20. The method of claim 18, wherein the reflection of infrared light is received via at least one of a pupil of the eye, an iris of the eye, and a retina of the eye.
This invention relates to eye-tracking systems that use infrared light to detect and analyze reflections from different parts of the eye to determine gaze direction. The problem addressed is improving the accuracy and reliability of eye-tracking by capturing reflections from multiple eye structures, including the pupil, iris, and retina. Traditional eye-tracking systems often rely on pupil or iris reflections alone, which can be affected by lighting conditions, eye movement, or individual anatomical differences.

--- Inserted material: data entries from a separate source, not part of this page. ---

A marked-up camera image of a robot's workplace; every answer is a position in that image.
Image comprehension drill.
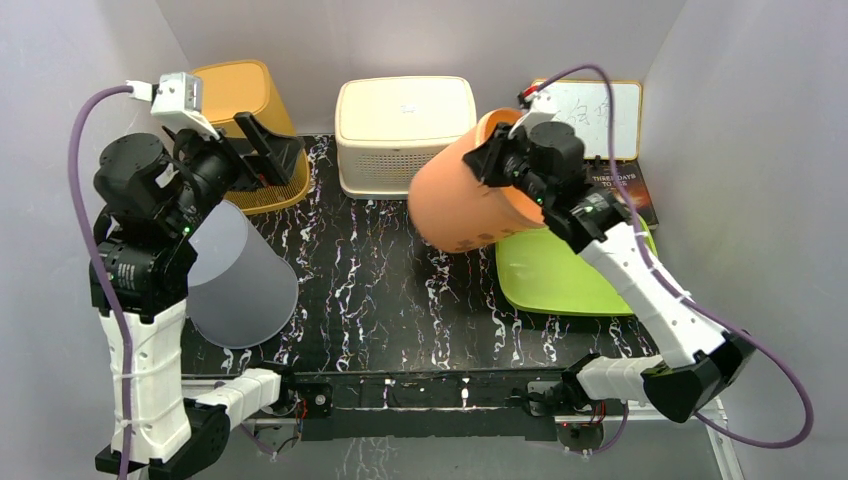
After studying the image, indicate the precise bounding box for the cream perforated basket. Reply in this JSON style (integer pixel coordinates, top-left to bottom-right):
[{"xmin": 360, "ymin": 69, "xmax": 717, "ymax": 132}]
[{"xmin": 334, "ymin": 76, "xmax": 477, "ymax": 200}]

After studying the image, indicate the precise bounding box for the orange paper bucket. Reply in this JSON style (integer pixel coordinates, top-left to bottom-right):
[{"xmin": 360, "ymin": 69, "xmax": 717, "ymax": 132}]
[{"xmin": 407, "ymin": 108, "xmax": 544, "ymax": 253}]

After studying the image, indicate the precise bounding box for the dark book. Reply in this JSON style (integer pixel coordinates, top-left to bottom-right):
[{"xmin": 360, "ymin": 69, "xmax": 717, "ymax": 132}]
[{"xmin": 584, "ymin": 158, "xmax": 659, "ymax": 230}]

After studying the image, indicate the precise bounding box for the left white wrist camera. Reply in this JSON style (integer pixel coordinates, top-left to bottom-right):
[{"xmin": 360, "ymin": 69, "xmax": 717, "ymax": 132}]
[{"xmin": 125, "ymin": 72, "xmax": 220, "ymax": 140}]

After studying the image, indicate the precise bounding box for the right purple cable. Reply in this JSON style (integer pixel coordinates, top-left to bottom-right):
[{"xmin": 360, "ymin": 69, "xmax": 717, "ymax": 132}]
[{"xmin": 523, "ymin": 63, "xmax": 815, "ymax": 458}]

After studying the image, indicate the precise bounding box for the small whiteboard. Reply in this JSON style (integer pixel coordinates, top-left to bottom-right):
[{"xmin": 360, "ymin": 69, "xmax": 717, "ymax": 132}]
[{"xmin": 545, "ymin": 80, "xmax": 642, "ymax": 161}]

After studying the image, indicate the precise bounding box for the grey and tan bucket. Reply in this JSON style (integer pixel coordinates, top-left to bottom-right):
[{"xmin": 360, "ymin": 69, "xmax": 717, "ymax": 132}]
[{"xmin": 187, "ymin": 201, "xmax": 299, "ymax": 349}]

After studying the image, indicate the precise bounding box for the green plastic tray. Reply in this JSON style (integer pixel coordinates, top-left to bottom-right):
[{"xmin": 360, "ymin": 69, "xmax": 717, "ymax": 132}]
[{"xmin": 495, "ymin": 229, "xmax": 632, "ymax": 317}]

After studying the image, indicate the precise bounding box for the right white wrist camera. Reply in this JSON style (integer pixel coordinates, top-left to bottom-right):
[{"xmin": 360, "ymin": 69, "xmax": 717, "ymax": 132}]
[{"xmin": 508, "ymin": 86, "xmax": 559, "ymax": 139}]

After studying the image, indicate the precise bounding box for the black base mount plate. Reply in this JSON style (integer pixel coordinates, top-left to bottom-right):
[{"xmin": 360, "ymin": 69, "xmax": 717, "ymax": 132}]
[{"xmin": 235, "ymin": 370, "xmax": 631, "ymax": 445}]

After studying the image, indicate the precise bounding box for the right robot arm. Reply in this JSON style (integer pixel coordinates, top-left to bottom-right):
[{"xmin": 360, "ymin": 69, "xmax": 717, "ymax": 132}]
[{"xmin": 462, "ymin": 122, "xmax": 754, "ymax": 423}]

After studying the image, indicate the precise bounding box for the aluminium rail frame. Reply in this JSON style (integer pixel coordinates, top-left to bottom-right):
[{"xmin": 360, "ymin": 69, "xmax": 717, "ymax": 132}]
[{"xmin": 115, "ymin": 374, "xmax": 747, "ymax": 480}]

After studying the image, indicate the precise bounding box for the orange mesh basket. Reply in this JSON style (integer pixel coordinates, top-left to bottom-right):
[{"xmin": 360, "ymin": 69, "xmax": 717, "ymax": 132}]
[{"xmin": 191, "ymin": 60, "xmax": 311, "ymax": 216}]

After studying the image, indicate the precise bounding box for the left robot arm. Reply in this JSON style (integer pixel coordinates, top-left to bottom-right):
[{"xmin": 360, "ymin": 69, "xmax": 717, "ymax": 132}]
[{"xmin": 90, "ymin": 112, "xmax": 303, "ymax": 479}]

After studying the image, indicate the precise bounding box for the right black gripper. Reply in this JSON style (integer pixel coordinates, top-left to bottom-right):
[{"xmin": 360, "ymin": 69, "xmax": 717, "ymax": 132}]
[{"xmin": 463, "ymin": 123, "xmax": 553, "ymax": 209}]

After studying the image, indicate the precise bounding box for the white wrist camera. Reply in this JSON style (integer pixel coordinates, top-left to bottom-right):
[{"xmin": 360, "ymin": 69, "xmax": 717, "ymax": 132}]
[
  {"xmin": 125, "ymin": 72, "xmax": 220, "ymax": 140},
  {"xmin": 508, "ymin": 86, "xmax": 559, "ymax": 139}
]

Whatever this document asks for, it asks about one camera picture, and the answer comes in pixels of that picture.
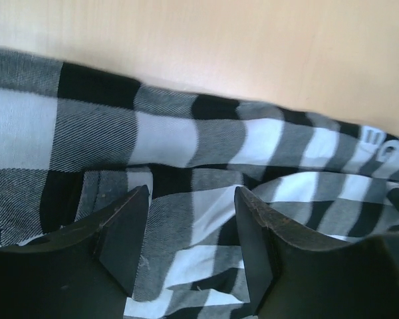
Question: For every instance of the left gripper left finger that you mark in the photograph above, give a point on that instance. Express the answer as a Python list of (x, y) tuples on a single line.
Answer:
[(97, 255)]

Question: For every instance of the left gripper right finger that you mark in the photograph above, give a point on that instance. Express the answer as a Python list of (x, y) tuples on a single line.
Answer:
[(287, 265)]

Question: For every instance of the black white checkered shirt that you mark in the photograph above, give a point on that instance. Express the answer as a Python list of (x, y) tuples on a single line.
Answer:
[(74, 139)]

By detecting infrared light reflected from the retina in addition to the pupil and iris, the system enhances tracking precision, especially in dynamic or low-light environments. The method involves illuminating the eye with infrared light and capturing reflections using sensors positioned to detect light returning from these three distinct eye structures. The retina, being deeper within the eye, provides a more stable reference point compared to the pupil or iris, which can shift due to eye movement or changes in pupil size. This multi-reflection approach allows the system to compensate for variations in eye anatomy and improve gaze tracking performance across different users and conditions. The technique is particularly useful in applications requiring high-accuracy eye tracking, such as virtual reality, medical diagnostics, or human-computer interaction.
Cooperative Patent Classification codes for this invention. Click any code to explore related patents in that topic.
April 19, 2023
April 16, 2024
Browse 5M+ US patents with plain-English claim translations and AI-generated analysis.